“I will see how meet the block is for my neck,” he said, “I pray thee, strike me not yet, for I have a few prayers to say. And that done, strike in God’s name. Good leave have thou.”
So the scene came to an end. The three rebels whose life Mary had taken—no large number—had paid the forfeit of their deed. That night the Lancaster Herald, a dependant of the Duke of Northumberland, more faithful to old ties and memories than those in higher place, sought the Queen, and begged of her his master’s head, that he might give it sepulture. In God’s name, Mary bade him take his lord’s whole body and bury him. By a curious caprice of destiny the Duke was laid to rest in the Tower at the side of Somerset.[198] There, in the reconciliation of a common defeat, the ancient rivals were united.
The three chief victims had thus paid the supreme penalty. The rest of the participators in Northumberland’s guilt, if not pardoned, were suffered to escape with life. Young Warwick had shared his father’s condemnation, and, finding that the excuse of youth was not to be allowed to avail in so grave a matter, had contented himself with begging that, out of his goods, forfeited to the Crown, his debts might be paid. Returning to the Tower, he had afterwards followed his father’s example in abjuring Protestantism, and had listened, with the older victims, to the words addressed by the priest to the men appointed to die. Whether or not he had been aware that he was to be spared, Mass concluded, he had been taken back to his lodging and had not shared the Duke’s fate.
Northampton’s defence had been a strange one. He had, he said, forborne the execution of any public office during the interregnum and, being intent on hunting and other sports, had not shared in the conspiracy. The plea was not allowed to stand, but though he, like Warwick, was condemned, he was likewise permitted to escape with life. As Warwick’s youth may have made its appeal to Mary, so she may have remembered that Northampton was the brother of her dead friend, Katherine Parr, and have allowed that memory to save him.

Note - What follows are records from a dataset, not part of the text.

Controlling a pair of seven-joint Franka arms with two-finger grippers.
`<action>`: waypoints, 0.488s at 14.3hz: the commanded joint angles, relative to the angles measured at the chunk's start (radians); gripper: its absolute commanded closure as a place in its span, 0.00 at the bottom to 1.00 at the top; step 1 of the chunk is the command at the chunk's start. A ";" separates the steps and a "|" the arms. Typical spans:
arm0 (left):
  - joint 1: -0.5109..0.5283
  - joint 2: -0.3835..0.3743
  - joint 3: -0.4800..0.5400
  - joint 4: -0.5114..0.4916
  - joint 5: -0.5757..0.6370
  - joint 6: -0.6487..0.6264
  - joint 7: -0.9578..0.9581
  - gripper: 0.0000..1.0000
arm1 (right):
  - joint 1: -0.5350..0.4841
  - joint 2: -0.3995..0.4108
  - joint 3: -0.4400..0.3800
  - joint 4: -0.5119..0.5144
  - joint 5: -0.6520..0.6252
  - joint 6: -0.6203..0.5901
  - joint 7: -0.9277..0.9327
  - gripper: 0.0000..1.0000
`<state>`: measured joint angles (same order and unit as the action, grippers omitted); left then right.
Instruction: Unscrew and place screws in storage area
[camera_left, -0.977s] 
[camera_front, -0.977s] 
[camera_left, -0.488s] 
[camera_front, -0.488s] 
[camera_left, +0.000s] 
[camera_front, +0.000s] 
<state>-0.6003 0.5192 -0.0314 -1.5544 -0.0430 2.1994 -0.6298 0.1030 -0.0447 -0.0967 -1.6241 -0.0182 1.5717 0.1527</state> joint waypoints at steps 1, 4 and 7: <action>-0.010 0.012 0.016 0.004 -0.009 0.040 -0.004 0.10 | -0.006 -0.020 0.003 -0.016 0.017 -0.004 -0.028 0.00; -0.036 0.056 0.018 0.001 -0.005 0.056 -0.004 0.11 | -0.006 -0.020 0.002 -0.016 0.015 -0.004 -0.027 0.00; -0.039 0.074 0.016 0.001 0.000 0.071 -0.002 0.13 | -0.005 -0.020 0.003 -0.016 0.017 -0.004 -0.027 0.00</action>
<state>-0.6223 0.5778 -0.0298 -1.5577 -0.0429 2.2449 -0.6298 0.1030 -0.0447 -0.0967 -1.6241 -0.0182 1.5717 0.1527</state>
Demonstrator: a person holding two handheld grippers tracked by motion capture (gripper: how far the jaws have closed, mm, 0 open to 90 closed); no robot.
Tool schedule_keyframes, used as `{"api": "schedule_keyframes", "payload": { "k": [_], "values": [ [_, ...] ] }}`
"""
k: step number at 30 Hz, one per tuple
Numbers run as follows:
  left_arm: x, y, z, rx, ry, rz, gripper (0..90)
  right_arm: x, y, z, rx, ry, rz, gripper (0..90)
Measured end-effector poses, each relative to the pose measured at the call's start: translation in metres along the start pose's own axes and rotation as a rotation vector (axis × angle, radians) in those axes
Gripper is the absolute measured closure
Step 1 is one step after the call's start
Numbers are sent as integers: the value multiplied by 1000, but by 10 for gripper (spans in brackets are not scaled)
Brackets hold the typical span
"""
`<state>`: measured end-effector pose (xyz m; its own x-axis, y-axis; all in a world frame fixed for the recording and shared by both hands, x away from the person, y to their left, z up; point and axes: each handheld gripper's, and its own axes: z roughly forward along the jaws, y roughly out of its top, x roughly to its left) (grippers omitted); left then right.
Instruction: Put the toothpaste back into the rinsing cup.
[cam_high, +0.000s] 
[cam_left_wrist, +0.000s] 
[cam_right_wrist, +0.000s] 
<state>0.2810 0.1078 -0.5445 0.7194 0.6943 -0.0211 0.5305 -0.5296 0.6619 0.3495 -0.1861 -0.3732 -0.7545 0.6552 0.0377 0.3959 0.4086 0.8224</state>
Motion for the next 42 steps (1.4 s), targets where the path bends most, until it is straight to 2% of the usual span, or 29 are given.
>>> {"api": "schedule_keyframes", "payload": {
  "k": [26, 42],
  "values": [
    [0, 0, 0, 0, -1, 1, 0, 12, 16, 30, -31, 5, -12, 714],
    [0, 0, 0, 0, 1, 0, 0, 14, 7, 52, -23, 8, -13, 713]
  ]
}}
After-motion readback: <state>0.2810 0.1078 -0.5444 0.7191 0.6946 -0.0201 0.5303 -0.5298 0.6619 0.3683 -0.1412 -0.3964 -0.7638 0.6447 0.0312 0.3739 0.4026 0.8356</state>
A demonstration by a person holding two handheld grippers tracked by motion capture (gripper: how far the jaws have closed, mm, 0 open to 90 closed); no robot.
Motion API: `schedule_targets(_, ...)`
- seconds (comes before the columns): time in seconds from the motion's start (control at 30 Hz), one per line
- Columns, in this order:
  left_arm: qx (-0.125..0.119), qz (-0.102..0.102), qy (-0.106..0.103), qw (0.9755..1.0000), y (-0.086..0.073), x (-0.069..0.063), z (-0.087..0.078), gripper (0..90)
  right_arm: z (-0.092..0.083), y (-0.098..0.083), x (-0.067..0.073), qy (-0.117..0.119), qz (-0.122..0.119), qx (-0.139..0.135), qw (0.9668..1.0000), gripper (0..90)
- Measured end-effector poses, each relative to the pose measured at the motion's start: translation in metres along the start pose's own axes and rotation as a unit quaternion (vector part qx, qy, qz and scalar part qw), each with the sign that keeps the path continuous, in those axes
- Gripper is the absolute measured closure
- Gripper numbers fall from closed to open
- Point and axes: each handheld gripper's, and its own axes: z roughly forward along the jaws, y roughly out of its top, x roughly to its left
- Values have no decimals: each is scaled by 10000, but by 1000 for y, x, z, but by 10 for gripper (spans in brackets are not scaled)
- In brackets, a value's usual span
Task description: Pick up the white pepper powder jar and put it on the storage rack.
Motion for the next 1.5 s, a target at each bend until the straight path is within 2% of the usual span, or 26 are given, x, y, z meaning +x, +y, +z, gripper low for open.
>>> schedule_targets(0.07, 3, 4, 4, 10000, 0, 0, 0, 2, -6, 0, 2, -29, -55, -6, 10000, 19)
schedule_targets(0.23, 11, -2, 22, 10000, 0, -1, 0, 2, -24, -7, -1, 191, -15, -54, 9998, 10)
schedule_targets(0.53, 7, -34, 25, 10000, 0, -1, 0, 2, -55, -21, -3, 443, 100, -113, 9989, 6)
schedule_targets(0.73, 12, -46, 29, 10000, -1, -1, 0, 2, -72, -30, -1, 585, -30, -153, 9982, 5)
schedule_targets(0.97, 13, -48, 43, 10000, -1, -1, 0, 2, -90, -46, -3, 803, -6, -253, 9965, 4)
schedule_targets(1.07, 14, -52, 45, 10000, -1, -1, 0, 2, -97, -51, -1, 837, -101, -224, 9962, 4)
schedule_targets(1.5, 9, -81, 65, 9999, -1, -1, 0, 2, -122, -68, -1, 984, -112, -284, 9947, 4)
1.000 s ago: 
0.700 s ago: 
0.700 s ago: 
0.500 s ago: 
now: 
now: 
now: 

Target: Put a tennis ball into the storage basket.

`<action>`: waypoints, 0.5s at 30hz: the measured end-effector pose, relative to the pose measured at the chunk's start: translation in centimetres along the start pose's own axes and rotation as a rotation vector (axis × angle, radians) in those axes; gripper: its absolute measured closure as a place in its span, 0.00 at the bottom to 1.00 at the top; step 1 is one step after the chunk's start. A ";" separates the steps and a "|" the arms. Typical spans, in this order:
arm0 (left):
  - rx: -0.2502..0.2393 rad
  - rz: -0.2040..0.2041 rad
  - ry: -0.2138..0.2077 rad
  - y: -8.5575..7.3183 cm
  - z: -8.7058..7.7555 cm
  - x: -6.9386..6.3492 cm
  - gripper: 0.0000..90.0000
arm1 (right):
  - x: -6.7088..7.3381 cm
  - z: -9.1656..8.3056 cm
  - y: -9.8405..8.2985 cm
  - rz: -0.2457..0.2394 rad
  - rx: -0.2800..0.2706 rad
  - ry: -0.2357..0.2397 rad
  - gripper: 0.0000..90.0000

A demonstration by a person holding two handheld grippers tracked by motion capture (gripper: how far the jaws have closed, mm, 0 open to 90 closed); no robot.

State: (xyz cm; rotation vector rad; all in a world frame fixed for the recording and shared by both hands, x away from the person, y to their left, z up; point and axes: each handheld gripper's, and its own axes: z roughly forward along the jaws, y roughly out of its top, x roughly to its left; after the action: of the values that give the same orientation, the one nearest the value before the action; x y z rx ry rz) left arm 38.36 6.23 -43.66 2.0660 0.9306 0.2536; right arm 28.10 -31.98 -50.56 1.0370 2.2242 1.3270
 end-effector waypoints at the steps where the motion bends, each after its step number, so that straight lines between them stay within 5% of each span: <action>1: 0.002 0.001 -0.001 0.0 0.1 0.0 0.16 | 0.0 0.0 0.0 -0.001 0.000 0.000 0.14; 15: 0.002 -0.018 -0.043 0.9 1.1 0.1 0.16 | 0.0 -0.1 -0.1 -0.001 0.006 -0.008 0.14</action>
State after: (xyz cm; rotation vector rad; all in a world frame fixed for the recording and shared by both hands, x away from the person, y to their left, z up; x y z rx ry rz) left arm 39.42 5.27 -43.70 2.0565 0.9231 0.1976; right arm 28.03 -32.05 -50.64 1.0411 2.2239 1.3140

Lady Jane’s fate had hung in the balances. By some she was still considered a menace to the stability of her cousin’s throne. Charles V.’s ambassadors, representing to the Queen the need of proceeding with caution in matters of religion, urged the necessity of executing punishment upon the more guilty of those who had striven to deprive her of her crown, clemency being used towards the rest. In which class was Jane to be included? The determination of that question would decide her fate. At an interview between Mary and Simon Renard, one of the Emperor’s envoys, it was discussed, the Queen declaring that she could not make up her mind to send Lady Jane to the scaffold; that she had been told that, before her marriage with Guilford Dudley, she had been bestowed upon another man by a contrat obligatoire, rendering the subsequent tie null and void. Mary drew from this hypothetical fact the inference that her cousin was not the daughter-in-law of the Duke of Northumberland’s, adding that she had had no share in his undertaking, and that, as she was innocent, it would be against her own conscience to put her to death.
Renard demurred. He said, what was probably true, that it was to be feared that the alleged contract of marriage had been invented to save Lady Jane; and it would be necessary at the least to keep her a prisoner, since many inconveniences might be expected were she set at liberty. To this Mary agreed, promising that her cousin should not be liberated without all precautions necessary to ensure that no ill results would follow.[199]
This interview must have taken place shortly before Northumberland’s death; for on August 23 the Emperor, to whom it had been duly reported, was replying by a reiteration of his opinion that all those who had conspired against the Queen, as well as any concerned in Edward’s death, should be chastised without mercy. He advised that the executions should take place simultaneously, so that the pardon of the less guilty should follow without delay. If Mary was unable to resolve to put “Jeanne de Suffolck” to death, she ought at least to relegate her to some place of security, where she could be kept under supervision and rendered incapable of causing trouble in the realm.
That Mary had decided upon this course is clear, and there is no reason to believe that Lady Jane would have suffered death had it not been for her father’s subsequent conduct. In the meantime, she remained a prisoner in the Tower, and on August 29, eleven days after the executions on Tower Hill, she is shown to us in one of the rare pictures left of her during the time of her captivity. On that day—a Tuesday—the diarist in the Tower, admitted to dine at the same table as the royal prisoner, placed upon record an account of the conversation.
Besides Lady Jane, who sat at the end of the board, there was present the narrator himself, one Partridge,[200] and his wife—it was in “Partridge’s house,” or lodging within the Tower, that the guests met—with Lady Jane’s gentlewoman and her man. Her presence had been unexpected by the diarist, as he was careful to explain, excusing his boldness in having accepted Partridge’s invitation on the score that he had not been aware that she dined below.
Lady Jane did not appear anxious to stand on her dignity. Desiring guest and host to be covered, she drank to the new-comer and made him welcome. The conversation turned, naturally enough, upon the conduct of public affairs, of which Lady Jane was inclined to take a sanguine view.